How to complete this task: Look through the records, and whenever a line includes the word "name", copy it.

Records excerpted from a collection
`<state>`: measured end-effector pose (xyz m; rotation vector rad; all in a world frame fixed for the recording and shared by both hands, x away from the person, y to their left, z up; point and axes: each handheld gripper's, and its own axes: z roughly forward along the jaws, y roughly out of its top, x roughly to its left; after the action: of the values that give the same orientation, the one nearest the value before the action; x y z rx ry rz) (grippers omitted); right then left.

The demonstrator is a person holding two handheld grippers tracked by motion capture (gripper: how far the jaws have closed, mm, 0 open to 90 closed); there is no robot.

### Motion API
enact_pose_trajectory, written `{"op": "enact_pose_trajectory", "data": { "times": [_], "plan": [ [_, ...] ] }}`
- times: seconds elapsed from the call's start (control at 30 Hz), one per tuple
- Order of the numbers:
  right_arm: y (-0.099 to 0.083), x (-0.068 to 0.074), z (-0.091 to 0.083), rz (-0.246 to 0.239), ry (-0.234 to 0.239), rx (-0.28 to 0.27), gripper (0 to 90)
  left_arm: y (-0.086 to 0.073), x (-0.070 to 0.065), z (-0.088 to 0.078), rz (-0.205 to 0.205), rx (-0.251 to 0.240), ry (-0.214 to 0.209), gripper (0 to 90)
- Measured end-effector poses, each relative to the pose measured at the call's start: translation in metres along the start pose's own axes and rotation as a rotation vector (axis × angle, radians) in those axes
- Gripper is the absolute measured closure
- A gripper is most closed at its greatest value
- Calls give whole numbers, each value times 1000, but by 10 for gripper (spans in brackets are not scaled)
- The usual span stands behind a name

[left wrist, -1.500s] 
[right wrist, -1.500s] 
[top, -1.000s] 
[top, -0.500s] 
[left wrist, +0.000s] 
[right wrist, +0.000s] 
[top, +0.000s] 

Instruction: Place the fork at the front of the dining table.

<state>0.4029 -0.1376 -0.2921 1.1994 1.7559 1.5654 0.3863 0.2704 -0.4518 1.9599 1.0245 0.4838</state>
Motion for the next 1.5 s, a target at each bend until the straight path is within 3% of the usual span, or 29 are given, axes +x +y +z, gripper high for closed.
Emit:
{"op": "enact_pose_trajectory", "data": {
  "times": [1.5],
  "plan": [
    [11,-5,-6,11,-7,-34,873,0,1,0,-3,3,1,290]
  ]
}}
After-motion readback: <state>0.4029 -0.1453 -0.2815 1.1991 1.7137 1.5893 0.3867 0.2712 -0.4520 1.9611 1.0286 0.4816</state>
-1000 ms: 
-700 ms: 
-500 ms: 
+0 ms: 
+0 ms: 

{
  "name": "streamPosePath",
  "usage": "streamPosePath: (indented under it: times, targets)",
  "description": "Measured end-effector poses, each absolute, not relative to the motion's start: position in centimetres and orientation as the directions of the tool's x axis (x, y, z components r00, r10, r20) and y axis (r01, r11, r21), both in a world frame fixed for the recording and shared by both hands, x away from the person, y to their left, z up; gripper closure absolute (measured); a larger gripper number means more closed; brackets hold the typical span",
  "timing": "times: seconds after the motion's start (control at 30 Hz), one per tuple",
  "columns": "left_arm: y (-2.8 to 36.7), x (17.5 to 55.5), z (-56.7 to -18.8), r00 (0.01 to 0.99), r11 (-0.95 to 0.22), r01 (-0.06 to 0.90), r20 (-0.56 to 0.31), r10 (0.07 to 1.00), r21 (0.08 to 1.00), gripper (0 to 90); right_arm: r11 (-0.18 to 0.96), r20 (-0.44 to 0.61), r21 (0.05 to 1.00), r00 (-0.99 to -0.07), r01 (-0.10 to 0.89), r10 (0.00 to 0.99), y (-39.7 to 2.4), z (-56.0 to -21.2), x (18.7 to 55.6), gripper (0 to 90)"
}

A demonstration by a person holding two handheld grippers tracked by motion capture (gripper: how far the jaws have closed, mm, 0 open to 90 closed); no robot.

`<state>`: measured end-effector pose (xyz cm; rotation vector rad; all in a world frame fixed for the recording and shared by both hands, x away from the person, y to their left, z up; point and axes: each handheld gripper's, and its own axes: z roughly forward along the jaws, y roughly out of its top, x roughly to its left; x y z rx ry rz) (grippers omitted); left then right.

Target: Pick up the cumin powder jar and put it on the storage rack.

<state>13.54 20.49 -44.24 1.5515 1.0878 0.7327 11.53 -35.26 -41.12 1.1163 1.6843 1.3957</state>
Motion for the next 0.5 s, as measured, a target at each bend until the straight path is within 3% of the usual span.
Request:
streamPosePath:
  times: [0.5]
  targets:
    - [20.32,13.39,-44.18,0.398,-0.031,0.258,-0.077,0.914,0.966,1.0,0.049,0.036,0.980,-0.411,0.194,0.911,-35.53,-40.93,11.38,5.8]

Solution to the exercise:
- The usual span stands behind a name
  "name": "streamPosePath",

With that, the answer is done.